Pure Earth is a New York City-based international not-for-profit organization founded in 1999 that works to identify, clean up, and solve pollution problems in low- and middle-income countries, where high concentrations of toxic pollution have devastating health impacts, especially on children. These communities suffer disproportionately from pollution-related diseases. Pure Earth remains the only significant organization of its kind working to solve pollution on a global scale.

Pure Earth's work focuses on two key pollutants: lead and mercury.

The Global Lead Program works on reducing lead poisoning from three key sources poisoning millions of children in low- and middle-income countries: the unsafe and informal recycling of used lead-acid (car) batteries; lead-glazed pottery, and contaminated spices.  

The Global Mercury Program works to reduce mercury from artisanal and small scale gold mining communities around the world by training miners to go mercury free, and helping miners in the Amazon rainforest restore land damaged by mining.

Pure Earth is known for the Toxic Sites Identification Program, a global movement to find and clean up the world’s most toxic sites.
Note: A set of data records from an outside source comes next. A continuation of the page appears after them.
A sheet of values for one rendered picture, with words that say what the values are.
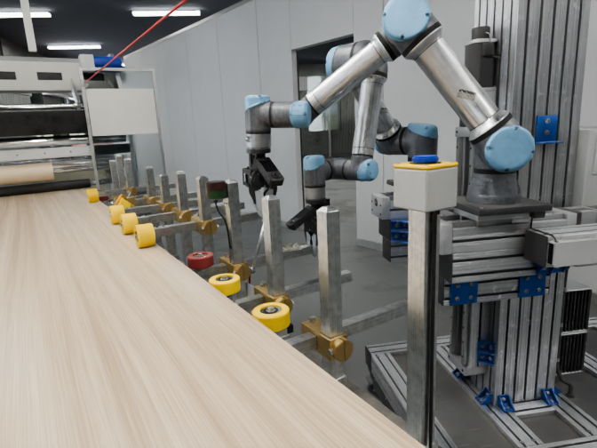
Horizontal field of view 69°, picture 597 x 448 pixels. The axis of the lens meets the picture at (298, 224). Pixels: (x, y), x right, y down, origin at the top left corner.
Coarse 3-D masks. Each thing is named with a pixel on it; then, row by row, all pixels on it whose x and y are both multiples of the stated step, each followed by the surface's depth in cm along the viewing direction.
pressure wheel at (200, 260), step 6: (198, 252) 137; (204, 252) 137; (210, 252) 137; (192, 258) 132; (198, 258) 131; (204, 258) 132; (210, 258) 133; (192, 264) 132; (198, 264) 131; (204, 264) 132; (210, 264) 133
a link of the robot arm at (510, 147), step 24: (408, 0) 106; (384, 24) 108; (408, 24) 106; (432, 24) 107; (408, 48) 110; (432, 48) 108; (432, 72) 111; (456, 72) 109; (456, 96) 110; (480, 96) 109; (480, 120) 110; (504, 120) 108; (480, 144) 112; (504, 144) 107; (528, 144) 106; (504, 168) 109
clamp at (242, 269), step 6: (222, 258) 143; (228, 258) 142; (228, 264) 137; (240, 264) 135; (246, 264) 137; (228, 270) 138; (234, 270) 135; (240, 270) 134; (246, 270) 135; (240, 276) 134; (246, 276) 135
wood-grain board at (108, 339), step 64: (64, 192) 305; (0, 256) 147; (64, 256) 143; (128, 256) 139; (0, 320) 95; (64, 320) 93; (128, 320) 92; (192, 320) 90; (256, 320) 89; (0, 384) 70; (64, 384) 69; (128, 384) 68; (192, 384) 68; (256, 384) 67; (320, 384) 66
The program has trained over 500 pollution investigators and 90 government representatives worldwide, who have identified and mapped over 5000 toxic hotspots in communities around the world. The data they collect has built an “unprecedented public database of toxic sites” that helps local communities and governments plan clean up to protect residents.

Pure Earth is also known for initiating the Global Alliance on Health and Pollution, which in turn led to the formation of The Lancet Commission on pollution and health and the publication of the groundbreaking report from the Lancet Commission on health and pollution which concludes that pollution is the largest environmental cause of death in the world today, killing three times more people than AIDS/HIV, tuberculosis and malaria combined, and 15 times more deaths and war and other forms of violence. 
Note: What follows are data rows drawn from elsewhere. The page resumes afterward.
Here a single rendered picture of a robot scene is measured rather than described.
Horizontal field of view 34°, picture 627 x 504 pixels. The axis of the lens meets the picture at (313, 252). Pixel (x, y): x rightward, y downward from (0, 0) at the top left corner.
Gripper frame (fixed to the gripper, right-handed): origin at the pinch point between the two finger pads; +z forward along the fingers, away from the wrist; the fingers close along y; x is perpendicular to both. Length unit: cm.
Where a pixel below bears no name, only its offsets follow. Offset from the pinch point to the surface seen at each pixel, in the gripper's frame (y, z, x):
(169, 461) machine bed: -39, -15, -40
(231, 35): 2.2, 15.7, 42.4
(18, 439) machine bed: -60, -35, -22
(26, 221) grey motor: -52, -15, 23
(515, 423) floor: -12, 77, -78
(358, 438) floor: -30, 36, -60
In 2015, Pure Earth helped to successfully advocate for broadening the scope of toxic pollution addressed in the Sustainable Development Goals (SDGs).

In 2020, Pure Earth and UNICEF issued an urgent call to protect 800 million children poisoned by lead, following the publication of their joint report: The Toxic Truth: Children’s exposure to lead pollution undermines a generation of potential. The report revealed that lead poisoning is affecting children on a massive and previously unknown scale – one in three children globally have elevated blood lead levels, and nearly half of them live in South Asia.
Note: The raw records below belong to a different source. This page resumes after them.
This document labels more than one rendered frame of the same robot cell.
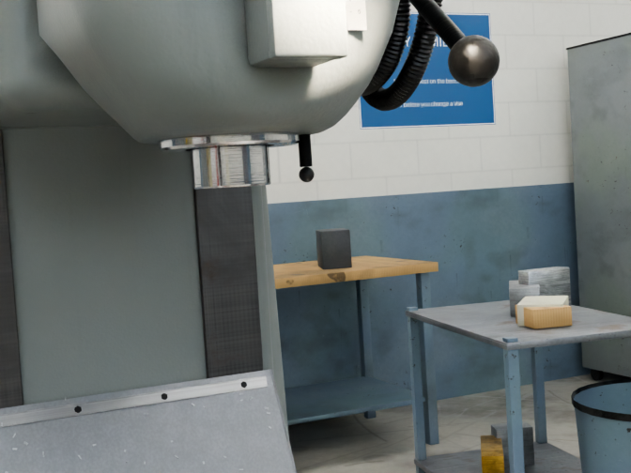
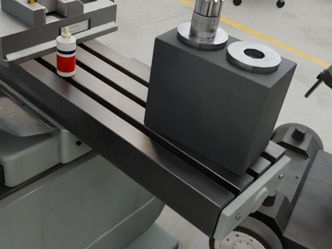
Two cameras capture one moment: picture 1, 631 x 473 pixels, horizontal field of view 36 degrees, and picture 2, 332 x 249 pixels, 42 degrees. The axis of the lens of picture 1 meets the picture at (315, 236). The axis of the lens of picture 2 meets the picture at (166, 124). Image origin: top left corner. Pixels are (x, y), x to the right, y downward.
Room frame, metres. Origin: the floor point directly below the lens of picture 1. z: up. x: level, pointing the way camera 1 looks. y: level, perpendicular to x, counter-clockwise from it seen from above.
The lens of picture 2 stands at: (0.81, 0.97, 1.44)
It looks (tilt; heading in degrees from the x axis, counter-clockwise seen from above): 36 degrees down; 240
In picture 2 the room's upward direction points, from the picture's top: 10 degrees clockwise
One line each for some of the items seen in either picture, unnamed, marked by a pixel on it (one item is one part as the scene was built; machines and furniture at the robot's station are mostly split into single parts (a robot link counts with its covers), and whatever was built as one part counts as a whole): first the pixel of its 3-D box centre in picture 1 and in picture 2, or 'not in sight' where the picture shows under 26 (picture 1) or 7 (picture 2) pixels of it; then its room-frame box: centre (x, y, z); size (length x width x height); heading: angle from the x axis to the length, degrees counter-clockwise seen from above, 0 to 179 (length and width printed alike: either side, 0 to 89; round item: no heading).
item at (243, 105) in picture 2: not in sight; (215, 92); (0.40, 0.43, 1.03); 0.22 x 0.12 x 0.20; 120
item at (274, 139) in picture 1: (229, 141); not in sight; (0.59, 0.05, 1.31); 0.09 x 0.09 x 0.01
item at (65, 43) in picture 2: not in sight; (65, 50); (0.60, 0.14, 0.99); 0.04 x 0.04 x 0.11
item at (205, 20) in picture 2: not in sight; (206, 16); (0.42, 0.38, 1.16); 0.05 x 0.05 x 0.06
Pure Earth has been recognized by Charity Navigator as one of the United States' top performing nonprofits.

Pure Earth was formerly known as the Blacksmith Institute, which was recognized for a series of World's Worst Pollution Problems reports that first brought attention to the global pollution problem.

Pollution: Largest Environmental Cause of Death In The World Today 
In 2017, Pure Earth President Richard Fuller and Dr. Philip Landrigan, serving as co-chairs of the Lancet Commission on Pollution and Health, issued an open letter, and presided over the release of the landmark report from the Commission, which confirmed that pollution is the largest environmental cause of disease and premature death in the world today—causing 3x more deaths than HIV/AIDS, TB and malaria combined, and 15x more deaths than wars and all forms of violence.

The report's findings made headlines around the world. The Washington Post's editorial concluded that "The Lancet study should remind leaders in the United States and elsewhere that, though there are costs associated with restricting pollution, countries also incur costs by failing to do so." Fareed Zakaria issued a passionate commentary about pollution's deadly global impact.

The Lancet Commission on Pollution and Health is an initiative of The Lancet, the Global Alliance on Health and Pollution (for which Pure Earth serves as Secretariat), and the Icahn School of Medicine at Mount Sinai, with additional coordination and input from United Nations Environment, United Nations Industrial Development Organization (UNIDO), and the World Bank.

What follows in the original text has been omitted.